- _EXERCISE AIM_: Narrow the data below down to the lines containing "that".
*** Begin section ***
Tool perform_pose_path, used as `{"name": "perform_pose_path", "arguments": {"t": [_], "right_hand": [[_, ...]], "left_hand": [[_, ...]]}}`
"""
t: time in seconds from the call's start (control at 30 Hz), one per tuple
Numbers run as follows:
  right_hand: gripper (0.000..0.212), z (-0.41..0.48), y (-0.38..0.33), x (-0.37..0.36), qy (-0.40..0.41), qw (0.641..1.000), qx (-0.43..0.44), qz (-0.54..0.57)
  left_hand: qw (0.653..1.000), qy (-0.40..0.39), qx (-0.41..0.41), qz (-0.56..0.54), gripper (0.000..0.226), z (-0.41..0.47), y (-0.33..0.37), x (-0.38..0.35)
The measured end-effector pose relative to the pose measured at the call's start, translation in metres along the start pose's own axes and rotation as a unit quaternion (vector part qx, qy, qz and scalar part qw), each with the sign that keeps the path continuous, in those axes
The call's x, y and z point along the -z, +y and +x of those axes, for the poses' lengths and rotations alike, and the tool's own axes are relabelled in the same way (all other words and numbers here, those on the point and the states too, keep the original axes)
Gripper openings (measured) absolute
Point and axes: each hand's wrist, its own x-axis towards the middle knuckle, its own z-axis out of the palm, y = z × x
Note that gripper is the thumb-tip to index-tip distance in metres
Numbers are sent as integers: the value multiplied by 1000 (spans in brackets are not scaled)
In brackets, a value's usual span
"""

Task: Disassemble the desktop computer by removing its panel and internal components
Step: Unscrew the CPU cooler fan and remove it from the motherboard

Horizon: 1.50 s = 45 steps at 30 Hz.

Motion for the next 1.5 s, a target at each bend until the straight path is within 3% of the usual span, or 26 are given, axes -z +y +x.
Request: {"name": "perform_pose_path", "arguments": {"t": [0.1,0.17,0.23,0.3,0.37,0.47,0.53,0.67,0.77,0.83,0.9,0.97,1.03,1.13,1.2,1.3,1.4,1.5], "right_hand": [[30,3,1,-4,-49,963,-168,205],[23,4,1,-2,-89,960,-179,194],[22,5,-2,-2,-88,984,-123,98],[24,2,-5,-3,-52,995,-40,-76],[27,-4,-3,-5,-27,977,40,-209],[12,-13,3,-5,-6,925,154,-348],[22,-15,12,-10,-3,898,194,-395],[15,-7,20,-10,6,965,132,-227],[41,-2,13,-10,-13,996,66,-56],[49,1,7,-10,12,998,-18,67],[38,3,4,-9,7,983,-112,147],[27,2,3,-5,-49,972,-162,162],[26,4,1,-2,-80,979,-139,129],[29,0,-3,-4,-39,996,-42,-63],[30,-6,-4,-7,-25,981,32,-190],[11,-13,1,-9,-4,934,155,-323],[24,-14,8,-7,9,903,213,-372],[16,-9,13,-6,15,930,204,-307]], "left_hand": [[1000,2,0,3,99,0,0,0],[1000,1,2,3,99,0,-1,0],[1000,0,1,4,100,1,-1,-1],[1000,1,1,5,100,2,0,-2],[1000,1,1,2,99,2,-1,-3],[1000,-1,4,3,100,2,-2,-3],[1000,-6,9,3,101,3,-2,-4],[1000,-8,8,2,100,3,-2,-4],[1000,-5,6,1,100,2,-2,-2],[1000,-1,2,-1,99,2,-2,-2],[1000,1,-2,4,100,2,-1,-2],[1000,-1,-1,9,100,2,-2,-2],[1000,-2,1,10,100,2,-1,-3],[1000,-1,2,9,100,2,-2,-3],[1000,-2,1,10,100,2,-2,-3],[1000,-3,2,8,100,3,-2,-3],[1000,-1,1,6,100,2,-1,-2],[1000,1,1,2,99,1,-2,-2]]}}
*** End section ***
- _TASK RESPONSE_:
The measured end-effector pose relative to the pose measured at the call's start, translation in metres along the start pose's own axes and rotation as a unit quaternion (vector part qx, qy, qz and scalar part qw), each with the sign that keeps the path continuous, in those axes
Note that gripper is the thumb-tip to index-tip distance in metres

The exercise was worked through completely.